▸ **EXERCISE REQUIREMENTS**
Nothing but the lines from the one containing "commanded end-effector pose" through the one containing "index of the", both included, should be given again, each exactly as written below.

------ INFORMATION SHOWN

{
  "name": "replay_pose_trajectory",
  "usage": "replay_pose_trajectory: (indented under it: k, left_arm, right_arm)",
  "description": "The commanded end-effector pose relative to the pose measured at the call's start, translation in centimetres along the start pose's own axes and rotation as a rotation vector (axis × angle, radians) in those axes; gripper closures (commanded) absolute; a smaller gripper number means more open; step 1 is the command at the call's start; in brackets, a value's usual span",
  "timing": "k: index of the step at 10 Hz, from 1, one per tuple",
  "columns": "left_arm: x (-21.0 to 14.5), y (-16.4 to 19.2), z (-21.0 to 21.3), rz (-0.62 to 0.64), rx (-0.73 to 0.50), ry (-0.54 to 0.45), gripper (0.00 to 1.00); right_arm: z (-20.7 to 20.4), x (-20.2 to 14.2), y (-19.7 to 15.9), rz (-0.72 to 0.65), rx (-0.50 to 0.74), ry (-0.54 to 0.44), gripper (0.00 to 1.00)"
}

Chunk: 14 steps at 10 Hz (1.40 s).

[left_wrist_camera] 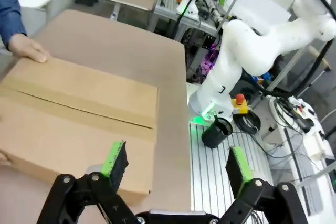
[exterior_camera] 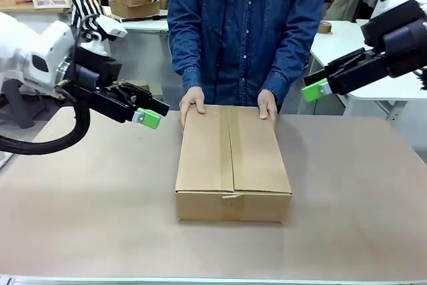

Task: Pack the gift set into the box.
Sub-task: Press and hold the closed box until the human finishes sealing it.

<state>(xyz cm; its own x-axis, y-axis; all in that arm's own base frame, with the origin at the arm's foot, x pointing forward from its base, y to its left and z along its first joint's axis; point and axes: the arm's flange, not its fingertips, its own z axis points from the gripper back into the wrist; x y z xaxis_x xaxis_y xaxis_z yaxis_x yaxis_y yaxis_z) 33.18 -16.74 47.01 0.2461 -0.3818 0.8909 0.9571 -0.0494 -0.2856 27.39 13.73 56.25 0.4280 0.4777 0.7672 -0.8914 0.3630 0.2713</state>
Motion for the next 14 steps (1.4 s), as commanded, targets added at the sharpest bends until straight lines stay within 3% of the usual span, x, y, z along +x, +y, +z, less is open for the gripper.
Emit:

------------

▸ **FINISHED TASK**
  "description": "The commanded end-effector pose relative to the pose measured at the call's start, translation in centimetres along the start pose's own axes and rotation as a rotation vector (axis × angle, radians) in those axes; gripper closures (commanded) absolute; a smaller gripper number means more open; step 1 is the command at the call's start; in brackets, a value's usual span",
  "timing": "k: index of the step at 10 Hz, from 1, one per tuple",

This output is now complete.